____ SOURCE DATA
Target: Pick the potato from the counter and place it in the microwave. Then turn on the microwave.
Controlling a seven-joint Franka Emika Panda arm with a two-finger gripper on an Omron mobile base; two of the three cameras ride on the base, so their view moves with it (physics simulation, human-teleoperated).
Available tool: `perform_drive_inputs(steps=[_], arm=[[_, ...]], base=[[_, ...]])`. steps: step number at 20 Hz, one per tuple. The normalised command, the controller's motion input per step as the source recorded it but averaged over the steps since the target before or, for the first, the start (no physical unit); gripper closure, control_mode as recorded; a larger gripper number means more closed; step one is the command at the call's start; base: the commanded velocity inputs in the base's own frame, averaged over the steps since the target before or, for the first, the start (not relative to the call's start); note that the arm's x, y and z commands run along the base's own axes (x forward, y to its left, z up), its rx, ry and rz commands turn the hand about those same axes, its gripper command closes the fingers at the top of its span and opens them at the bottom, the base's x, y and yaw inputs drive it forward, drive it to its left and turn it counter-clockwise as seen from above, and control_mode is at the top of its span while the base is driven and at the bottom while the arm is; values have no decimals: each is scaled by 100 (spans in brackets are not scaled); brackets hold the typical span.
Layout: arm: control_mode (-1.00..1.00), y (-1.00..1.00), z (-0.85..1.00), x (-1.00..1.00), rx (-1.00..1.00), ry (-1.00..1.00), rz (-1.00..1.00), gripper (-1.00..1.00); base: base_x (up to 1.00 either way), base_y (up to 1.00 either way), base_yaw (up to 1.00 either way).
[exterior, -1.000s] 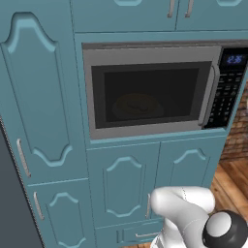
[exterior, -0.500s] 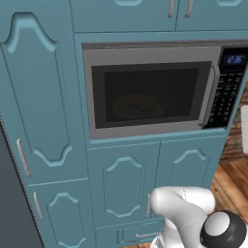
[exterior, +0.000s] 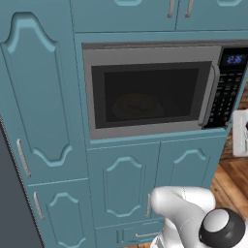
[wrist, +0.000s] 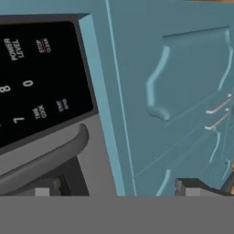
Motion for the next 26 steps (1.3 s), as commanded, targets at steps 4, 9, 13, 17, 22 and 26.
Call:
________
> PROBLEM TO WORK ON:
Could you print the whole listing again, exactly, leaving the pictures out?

> EXERCISE RESULT:
Target: Pick the potato from the counter and place it in the microwave. Then turn on the microwave.
Controlling a seven-joint Franka Emika Panda arm with a two-finger gripper on an Omron mobile base; two of the three cameras ride on the base, so their view moves with it (physics simulation, human-teleoperated).
Available tool: `perform_drive_inputs(steps=[_], arm=[[_, ...]], base=[[_, ...]])`. steps: step number at 20 Hz, one per tuple. The normalised command, the controller's motion input per step as the source recorded it but averaged over the steps since the target before or, for the first, the start (no physical unit); gripper closure, control_mode as recorded; a larger gripper number means more closed; step one is the command at the call's start; base: the commanded velocity inputs in the base's own frame, averaged over the steps since the target before or, for the first, the start (not relative to the call's start); note that the arm's x, y and z commands run along the base's own axes (x forward, y to its left, z up), its rx, ry and rz commands turn the hand about those same axes, its gripper command closes the fingers at the top of its span and opens them at the bottom, the base's x, y and yaw inputs drive it forward, drive it to its left and turn it counter-clockwise as seen from above, and control_mode is at the top of its span while the base is driven and at the bottom while the arm is; values have no decimals: each is scaled by 100 (spans in brackets are not scaled); brackets hold the typical span.
Layout: arm: control_mode (-1.00..1.00), y (-1.00..1.00), z (-0.85..1.00), x (-1.00..1.00), rx (-1.00..1.00), ry (-1.00..1.00), rz (-1.00..1.00), gripper (-1.00..1.00); base: base_x (up to 1.00 either way), base_y (up to 1.00 either way), base_yaw (up to 1.00 either way).
[exterior, -1.000s] 
[exterior, -0.500s] 
[exterior, +0.000s] 
[wrist, +0.000s] 
Motion for the next 26 steps (1.3 s), as commanded, targets at steps 4, 9, 13, 17, 22 and 26.
Call:

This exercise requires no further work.